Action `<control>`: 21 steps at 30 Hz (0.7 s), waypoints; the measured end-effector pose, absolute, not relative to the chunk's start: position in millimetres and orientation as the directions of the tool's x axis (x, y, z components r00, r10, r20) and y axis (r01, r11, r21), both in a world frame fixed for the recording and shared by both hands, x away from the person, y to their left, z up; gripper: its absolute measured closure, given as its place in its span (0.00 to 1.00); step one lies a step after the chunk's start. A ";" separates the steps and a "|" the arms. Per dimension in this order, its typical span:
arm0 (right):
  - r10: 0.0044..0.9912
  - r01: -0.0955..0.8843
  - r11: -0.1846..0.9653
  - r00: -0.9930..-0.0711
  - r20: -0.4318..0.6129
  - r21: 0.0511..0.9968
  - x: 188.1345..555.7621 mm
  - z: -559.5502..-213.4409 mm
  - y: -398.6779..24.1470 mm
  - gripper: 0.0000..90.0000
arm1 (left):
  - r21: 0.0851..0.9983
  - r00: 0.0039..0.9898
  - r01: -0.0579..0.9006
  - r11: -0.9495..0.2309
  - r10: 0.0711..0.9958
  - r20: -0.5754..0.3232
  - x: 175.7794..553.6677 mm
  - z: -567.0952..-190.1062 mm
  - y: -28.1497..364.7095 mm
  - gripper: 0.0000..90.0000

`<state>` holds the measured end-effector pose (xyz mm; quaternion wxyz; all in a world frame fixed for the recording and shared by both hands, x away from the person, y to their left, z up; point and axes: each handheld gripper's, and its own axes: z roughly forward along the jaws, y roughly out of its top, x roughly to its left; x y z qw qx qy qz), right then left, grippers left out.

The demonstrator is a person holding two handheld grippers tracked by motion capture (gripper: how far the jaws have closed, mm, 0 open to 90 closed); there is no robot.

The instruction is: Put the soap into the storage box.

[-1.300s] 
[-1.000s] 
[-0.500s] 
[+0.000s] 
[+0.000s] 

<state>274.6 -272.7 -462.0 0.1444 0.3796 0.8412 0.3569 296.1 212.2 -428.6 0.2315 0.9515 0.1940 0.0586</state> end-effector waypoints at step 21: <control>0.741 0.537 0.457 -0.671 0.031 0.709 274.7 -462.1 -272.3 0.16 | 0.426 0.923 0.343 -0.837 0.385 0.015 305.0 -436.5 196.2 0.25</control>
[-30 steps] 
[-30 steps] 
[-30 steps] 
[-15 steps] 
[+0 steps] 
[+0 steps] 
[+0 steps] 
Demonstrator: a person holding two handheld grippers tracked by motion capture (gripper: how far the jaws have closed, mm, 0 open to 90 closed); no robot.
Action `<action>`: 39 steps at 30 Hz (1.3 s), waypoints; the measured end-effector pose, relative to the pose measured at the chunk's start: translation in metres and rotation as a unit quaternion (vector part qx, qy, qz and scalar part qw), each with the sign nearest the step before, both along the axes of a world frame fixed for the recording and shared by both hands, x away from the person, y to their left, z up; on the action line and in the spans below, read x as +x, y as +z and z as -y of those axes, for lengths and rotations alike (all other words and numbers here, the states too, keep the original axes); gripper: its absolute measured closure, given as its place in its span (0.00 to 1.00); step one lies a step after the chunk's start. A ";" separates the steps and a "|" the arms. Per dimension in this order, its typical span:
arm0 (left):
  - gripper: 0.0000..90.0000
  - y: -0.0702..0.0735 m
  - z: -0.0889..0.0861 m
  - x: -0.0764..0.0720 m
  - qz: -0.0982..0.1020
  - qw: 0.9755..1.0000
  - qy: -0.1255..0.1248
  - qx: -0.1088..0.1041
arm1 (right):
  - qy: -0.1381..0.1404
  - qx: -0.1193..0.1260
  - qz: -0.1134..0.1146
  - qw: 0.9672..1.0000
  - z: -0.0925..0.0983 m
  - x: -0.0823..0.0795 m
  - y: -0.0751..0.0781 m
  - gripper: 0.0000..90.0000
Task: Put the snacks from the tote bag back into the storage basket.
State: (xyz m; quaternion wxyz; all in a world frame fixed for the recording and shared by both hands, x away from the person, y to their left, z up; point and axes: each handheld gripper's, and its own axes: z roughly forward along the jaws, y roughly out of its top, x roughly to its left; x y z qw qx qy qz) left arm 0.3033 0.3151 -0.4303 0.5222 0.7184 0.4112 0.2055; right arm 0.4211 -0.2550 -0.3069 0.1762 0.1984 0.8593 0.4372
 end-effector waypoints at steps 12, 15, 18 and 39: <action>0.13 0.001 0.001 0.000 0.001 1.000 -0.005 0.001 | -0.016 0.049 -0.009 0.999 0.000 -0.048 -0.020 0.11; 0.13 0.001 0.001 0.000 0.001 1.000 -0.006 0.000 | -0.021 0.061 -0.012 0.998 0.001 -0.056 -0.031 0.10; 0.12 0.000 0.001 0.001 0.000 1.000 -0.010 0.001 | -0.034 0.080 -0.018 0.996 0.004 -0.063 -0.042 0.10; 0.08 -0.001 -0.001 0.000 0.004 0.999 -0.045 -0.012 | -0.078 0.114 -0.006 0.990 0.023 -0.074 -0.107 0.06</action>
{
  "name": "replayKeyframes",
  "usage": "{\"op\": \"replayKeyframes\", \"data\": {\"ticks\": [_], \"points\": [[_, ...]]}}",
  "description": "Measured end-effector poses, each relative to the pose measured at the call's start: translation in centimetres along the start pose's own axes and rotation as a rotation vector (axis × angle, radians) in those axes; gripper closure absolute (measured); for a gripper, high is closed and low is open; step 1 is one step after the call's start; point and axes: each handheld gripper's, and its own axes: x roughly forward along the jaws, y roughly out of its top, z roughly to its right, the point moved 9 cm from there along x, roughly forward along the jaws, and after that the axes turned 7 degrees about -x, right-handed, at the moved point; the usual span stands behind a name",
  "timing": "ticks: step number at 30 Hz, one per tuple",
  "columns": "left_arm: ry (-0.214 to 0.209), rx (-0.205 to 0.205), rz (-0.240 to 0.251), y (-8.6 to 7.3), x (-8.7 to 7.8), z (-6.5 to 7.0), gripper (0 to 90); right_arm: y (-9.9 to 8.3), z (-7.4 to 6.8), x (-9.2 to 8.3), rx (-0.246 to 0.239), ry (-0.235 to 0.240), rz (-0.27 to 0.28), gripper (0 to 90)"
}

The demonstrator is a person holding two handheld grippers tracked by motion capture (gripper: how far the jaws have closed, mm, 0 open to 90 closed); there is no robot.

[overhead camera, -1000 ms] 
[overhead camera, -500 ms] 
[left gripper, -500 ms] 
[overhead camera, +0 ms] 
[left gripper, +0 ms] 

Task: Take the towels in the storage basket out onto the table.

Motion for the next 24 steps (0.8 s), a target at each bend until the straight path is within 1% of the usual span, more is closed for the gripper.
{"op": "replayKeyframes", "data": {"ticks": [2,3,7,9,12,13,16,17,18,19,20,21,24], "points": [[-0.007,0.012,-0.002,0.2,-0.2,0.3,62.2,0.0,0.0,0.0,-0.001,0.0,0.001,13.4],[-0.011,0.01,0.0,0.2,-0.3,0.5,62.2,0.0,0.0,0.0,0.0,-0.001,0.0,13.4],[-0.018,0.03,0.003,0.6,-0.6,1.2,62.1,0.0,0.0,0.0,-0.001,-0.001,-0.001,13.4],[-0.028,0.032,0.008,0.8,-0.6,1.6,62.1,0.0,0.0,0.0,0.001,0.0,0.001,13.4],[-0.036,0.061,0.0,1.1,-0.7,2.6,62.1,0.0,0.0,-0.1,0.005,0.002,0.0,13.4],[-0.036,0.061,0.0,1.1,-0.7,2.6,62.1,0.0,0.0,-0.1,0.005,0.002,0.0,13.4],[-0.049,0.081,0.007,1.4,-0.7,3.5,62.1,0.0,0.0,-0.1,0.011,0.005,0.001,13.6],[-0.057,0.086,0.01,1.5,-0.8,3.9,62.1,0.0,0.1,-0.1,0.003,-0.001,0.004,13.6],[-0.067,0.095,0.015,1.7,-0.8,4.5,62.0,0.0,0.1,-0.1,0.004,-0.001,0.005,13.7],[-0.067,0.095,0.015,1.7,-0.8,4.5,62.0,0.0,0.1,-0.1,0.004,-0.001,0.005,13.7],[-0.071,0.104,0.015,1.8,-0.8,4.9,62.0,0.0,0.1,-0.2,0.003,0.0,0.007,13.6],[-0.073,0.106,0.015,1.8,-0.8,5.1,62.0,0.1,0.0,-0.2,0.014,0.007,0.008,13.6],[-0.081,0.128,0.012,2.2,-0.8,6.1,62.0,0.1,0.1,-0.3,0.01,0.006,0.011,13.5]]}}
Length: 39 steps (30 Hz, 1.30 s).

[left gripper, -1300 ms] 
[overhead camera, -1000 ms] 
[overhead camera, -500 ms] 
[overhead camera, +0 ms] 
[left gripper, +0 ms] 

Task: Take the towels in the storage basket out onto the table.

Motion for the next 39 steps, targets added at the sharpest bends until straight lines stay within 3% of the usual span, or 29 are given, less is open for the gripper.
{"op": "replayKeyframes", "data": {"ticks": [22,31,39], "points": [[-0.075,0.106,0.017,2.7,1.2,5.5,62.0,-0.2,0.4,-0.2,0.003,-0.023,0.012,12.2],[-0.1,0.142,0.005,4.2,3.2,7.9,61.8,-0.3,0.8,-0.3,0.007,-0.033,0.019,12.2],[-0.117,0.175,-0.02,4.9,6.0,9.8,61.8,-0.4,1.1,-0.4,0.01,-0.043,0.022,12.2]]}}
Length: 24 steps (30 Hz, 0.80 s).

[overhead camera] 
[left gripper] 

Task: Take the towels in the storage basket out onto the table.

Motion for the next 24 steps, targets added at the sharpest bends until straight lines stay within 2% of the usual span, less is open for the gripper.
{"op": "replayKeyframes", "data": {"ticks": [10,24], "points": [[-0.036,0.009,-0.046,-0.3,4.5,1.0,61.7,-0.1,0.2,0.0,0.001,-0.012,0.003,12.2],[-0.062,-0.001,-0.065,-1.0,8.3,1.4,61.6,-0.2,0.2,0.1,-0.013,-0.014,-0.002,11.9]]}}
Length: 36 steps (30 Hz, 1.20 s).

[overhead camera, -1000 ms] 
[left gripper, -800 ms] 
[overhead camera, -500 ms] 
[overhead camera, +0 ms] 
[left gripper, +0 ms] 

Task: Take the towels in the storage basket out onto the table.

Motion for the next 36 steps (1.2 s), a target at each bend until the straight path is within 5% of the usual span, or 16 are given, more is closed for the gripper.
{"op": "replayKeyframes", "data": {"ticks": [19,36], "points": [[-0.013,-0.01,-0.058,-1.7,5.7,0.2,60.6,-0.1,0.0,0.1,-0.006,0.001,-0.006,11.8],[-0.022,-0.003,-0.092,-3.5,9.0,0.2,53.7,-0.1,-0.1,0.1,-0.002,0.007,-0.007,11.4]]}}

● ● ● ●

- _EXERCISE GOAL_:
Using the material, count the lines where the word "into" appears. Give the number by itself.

- _REPLY TO THE TASK_:
2